When I was a student at OCPM in the early 90s, I wondered why we were one of the few medical and surgical professions that did not have one standardized residency training curriculum. When I graduated, I can remember there being four or five different “types” of residency training models -- it was a virtual alphabet soup of post-graduate training programs.
The time after graduation is stressful for students, let alone the anxiety of having to decide on the type of training program to join – a decision that will most likely define how you will practice for the next 30-35 years. D we really know at that point of our careers what type of practice we want to build and foster? Have we really been exposed to all our profession has to offer to be able to make a decision so monumental as to dictate the spectrum of patients we will be able to treat?
I believe the fact that our profession now has one standardized post-graduate training model is an enormous achievement and moves us closer to parity with allopathic surgical specialties. I also believe that the 36 month training model is a perfect time frame to allow our residents to hone their cognitive, diagnostic and surgical skills in ALL aspects of this profession, including pertinent biomechanics. It is a sufficient amount of time for residents to participate in a meaningful research study and for them to learn the value of how insightful discussion leads to an unanswered question that can stimulate a well-designed research project.
There are those who feel two years is a sufficient amount of time to achieve all that is necessary to meet the standard, but I don’t believe that’s the right answer to solve the current (and hopefully temporary) residence shortage crisis. It certainly won’t provide enough time to properly train a resident, but also, it would stop – even back track - podiatry’s current momentum to full and unfettered professional parity.
Fast forward to 2021, when my niece, Leah Grossman, will be graduating from a podiatric medical college. Currently an undergraduate freshman in Pennsylvania, she has aspirations to continue the tradition he great-grandfather started. I recently talked to her about our profession and I asked her what kind of practitioner she wanted to be. She told me she was unsure, but she did know she wanted to be trained so she could practice to her full potential. How insightful!
As a member of a large orthopaedic practice, I recently overheard one of my partners (who completed a five-year orthopaedic residency and is fellowship trained in his specialty) refer a patient to another surgeon for a procedure
well within his surgical specialty. I asked him why he was referring the patient and he explained that the patient needed a procedure he wasn’t comfortable performing. He made the conscious decision to practice within his surgical skills “comfort zone.”

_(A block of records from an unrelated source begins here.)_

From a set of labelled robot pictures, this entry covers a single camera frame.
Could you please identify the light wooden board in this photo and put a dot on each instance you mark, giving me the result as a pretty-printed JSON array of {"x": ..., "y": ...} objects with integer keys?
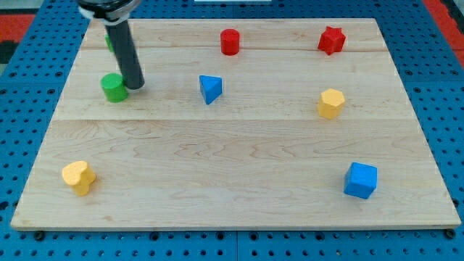
[{"x": 258, "y": 158}]

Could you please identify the green block behind rod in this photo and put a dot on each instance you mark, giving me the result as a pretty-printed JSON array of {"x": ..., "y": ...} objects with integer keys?
[{"x": 108, "y": 43}]

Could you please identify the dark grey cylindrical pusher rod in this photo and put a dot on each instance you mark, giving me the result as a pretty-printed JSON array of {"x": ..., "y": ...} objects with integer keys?
[{"x": 126, "y": 55}]

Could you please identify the green cylinder block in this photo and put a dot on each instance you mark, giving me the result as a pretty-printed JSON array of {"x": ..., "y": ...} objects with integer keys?
[{"x": 113, "y": 87}]

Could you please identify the blue cube block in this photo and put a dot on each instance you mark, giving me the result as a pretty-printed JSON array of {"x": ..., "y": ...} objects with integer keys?
[{"x": 360, "y": 180}]

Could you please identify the yellow hexagon block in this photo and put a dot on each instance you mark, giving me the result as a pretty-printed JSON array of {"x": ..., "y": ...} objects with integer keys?
[{"x": 331, "y": 103}]

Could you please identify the yellow heart block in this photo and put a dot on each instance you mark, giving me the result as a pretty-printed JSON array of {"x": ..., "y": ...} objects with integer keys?
[{"x": 79, "y": 176}]

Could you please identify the blue triangle block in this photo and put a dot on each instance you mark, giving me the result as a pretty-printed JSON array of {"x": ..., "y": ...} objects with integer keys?
[{"x": 211, "y": 87}]

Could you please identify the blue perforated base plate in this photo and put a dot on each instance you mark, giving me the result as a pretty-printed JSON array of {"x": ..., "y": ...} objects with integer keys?
[{"x": 427, "y": 64}]

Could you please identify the red star block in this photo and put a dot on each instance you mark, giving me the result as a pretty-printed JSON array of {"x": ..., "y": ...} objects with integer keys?
[{"x": 331, "y": 40}]

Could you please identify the black robot arm flange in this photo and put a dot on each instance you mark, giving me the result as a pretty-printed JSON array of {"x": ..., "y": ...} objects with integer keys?
[{"x": 109, "y": 10}]

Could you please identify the red cylinder block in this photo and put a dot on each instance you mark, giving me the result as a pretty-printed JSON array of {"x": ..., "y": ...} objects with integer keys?
[{"x": 230, "y": 41}]

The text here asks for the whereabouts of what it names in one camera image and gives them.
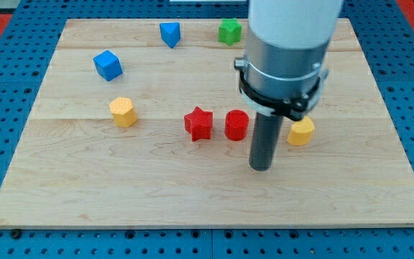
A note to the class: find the green star block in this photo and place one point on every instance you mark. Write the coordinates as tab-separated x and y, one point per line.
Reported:
229	31

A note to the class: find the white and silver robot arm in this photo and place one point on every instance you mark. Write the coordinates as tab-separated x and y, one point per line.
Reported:
281	73

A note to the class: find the red cylinder block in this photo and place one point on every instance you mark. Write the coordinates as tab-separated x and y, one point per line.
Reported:
236	125

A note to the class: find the light wooden board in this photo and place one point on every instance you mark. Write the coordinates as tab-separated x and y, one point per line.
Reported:
75	169

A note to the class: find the blue cube block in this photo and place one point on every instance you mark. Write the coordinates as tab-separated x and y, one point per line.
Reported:
108	65

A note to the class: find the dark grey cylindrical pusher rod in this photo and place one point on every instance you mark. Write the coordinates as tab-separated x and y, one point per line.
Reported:
264	140

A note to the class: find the yellow hexagon block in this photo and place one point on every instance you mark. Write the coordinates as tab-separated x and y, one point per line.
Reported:
123	112

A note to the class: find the blue triangle block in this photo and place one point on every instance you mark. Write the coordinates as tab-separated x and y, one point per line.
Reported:
170	33

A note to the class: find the red star block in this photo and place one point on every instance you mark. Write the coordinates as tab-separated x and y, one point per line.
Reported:
199	124

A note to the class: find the yellow heart block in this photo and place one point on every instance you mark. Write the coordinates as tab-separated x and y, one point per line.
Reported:
301	132

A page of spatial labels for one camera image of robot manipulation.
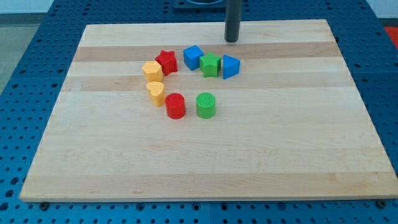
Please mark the blue triangle block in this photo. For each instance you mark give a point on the blue triangle block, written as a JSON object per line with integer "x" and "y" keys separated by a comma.
{"x": 231, "y": 66}

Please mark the green cylinder block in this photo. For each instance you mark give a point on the green cylinder block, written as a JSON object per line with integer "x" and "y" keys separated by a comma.
{"x": 205, "y": 105}

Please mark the red cylinder block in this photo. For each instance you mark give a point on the red cylinder block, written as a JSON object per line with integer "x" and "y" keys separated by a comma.
{"x": 175, "y": 105}

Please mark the yellow heart block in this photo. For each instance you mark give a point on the yellow heart block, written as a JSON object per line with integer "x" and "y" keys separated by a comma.
{"x": 156, "y": 93}

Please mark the green star block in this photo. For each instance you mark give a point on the green star block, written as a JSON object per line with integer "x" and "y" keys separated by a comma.
{"x": 210, "y": 65}

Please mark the blue cube block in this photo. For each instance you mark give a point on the blue cube block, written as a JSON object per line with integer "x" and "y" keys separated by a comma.
{"x": 191, "y": 57}

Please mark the red star block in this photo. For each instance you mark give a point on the red star block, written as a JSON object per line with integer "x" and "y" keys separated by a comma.
{"x": 168, "y": 62}

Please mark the yellow hexagon block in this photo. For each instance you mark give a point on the yellow hexagon block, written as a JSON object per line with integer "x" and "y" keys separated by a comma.
{"x": 152, "y": 71}

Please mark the light wooden board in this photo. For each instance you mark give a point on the light wooden board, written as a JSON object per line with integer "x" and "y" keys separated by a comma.
{"x": 291, "y": 125}

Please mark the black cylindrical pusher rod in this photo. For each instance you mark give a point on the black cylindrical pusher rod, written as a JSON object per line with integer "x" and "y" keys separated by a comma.
{"x": 232, "y": 20}

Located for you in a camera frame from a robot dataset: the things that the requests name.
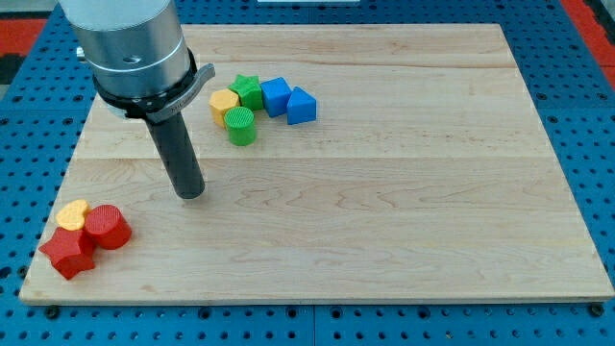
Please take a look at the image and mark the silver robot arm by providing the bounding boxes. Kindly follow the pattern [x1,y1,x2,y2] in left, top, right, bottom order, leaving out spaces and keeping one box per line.
[60,0,215,124]

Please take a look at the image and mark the blue cube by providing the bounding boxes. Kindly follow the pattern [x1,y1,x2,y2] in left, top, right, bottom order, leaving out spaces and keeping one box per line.
[260,77,291,117]

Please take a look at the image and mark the blue triangular prism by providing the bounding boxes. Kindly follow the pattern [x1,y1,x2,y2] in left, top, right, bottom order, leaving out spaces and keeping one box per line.
[287,86,317,125]

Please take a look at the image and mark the green cylinder block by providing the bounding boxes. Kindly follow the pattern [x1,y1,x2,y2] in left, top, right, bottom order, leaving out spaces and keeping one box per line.
[225,107,257,146]

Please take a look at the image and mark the green star block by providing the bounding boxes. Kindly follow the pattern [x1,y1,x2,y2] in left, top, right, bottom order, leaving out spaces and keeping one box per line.
[229,74,264,111]

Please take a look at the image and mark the yellow hexagon block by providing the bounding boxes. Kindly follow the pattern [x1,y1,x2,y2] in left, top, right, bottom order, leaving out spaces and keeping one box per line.
[209,88,240,128]

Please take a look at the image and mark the wooden board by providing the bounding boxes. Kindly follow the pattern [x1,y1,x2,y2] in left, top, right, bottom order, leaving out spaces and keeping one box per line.
[19,24,614,306]

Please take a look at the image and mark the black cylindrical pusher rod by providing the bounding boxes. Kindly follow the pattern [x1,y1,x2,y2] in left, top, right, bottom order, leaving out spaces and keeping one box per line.
[146,112,206,199]

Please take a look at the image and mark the red cylinder block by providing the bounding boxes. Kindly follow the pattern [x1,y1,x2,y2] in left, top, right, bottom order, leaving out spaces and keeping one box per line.
[85,205,132,250]

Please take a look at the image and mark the yellow heart block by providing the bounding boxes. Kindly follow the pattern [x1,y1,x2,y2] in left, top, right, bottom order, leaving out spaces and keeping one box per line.
[55,199,90,231]

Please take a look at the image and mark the red star block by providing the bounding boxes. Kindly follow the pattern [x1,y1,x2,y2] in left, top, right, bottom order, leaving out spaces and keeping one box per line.
[38,227,96,280]

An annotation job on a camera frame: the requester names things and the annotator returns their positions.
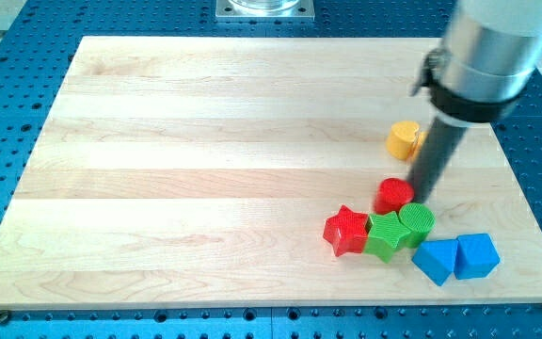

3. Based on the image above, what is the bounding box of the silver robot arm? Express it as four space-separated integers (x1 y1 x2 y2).
412 0 542 128

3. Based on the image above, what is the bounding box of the light wooden board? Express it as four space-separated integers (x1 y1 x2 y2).
0 37 542 311

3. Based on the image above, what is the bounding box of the red star block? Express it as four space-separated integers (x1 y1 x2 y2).
323 205 370 257

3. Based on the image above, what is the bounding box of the red cylinder block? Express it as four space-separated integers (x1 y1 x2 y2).
373 178 415 215

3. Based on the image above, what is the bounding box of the green star block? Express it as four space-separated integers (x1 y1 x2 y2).
363 211 411 263

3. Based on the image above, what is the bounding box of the yellow heart block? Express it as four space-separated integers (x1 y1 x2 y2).
385 121 420 160

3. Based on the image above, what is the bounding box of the green cylinder block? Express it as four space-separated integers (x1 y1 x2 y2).
398 202 436 248

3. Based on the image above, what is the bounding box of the yellow block behind rod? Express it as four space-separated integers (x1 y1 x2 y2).
410 131 428 161

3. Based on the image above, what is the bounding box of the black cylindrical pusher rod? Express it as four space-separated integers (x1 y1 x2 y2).
406 118 469 203

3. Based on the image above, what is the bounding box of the blue triangular block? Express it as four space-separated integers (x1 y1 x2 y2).
412 239 458 286

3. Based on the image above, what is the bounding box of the blue cube block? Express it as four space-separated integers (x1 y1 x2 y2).
454 234 501 280

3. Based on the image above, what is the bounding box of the blue perforated table plate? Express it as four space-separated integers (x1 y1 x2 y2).
0 0 542 338

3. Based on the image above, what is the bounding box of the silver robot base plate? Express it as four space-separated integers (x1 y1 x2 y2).
215 0 315 22

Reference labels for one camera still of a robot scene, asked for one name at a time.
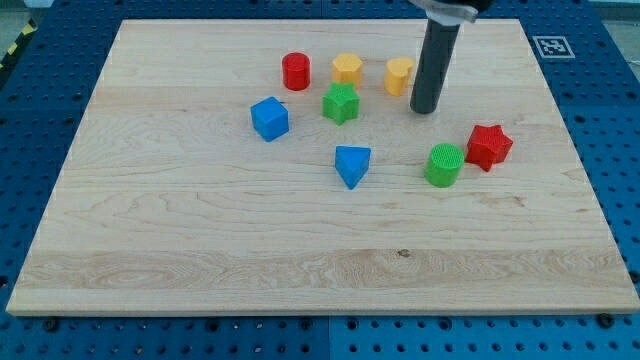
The yellow heart block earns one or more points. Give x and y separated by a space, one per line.
397 75

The red cylinder block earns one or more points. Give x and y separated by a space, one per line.
296 71

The wooden board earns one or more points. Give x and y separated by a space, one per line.
169 203

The silver pusher mount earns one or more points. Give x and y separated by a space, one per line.
452 11

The blue cube block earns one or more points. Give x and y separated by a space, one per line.
270 118

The yellow hexagon block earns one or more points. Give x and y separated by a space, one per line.
347 68

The green star block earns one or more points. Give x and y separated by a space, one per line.
341 103

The green cylinder block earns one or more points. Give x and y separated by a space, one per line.
444 164

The red star block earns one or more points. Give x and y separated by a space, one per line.
487 145

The white fiducial marker tag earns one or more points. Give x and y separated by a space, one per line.
553 47

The blue triangle block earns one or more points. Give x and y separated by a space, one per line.
352 163

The yellow black hazard tape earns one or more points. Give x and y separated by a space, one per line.
18 46

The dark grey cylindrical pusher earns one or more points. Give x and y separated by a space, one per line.
436 52

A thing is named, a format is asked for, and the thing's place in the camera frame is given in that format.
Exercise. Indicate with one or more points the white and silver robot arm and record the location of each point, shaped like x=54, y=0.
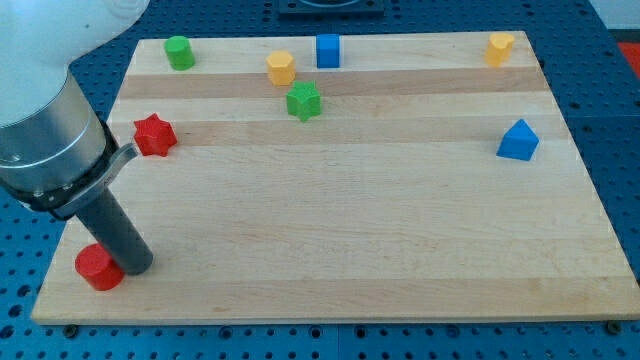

Despite the fact that all of our residents will graduate from 36-month podiatric surgical residency programs, I think each and every one of them will make these same decisions we did. They will determine which patient they feel most comfortable treating, they will discover their cognitive and psychomotor skill limitations, and then build their practices accordingly. But before that happens, they must be trained to the full extent of their potential and what their profession has to offer. We owe that to them – and we owe that to our profession – past, present, and future.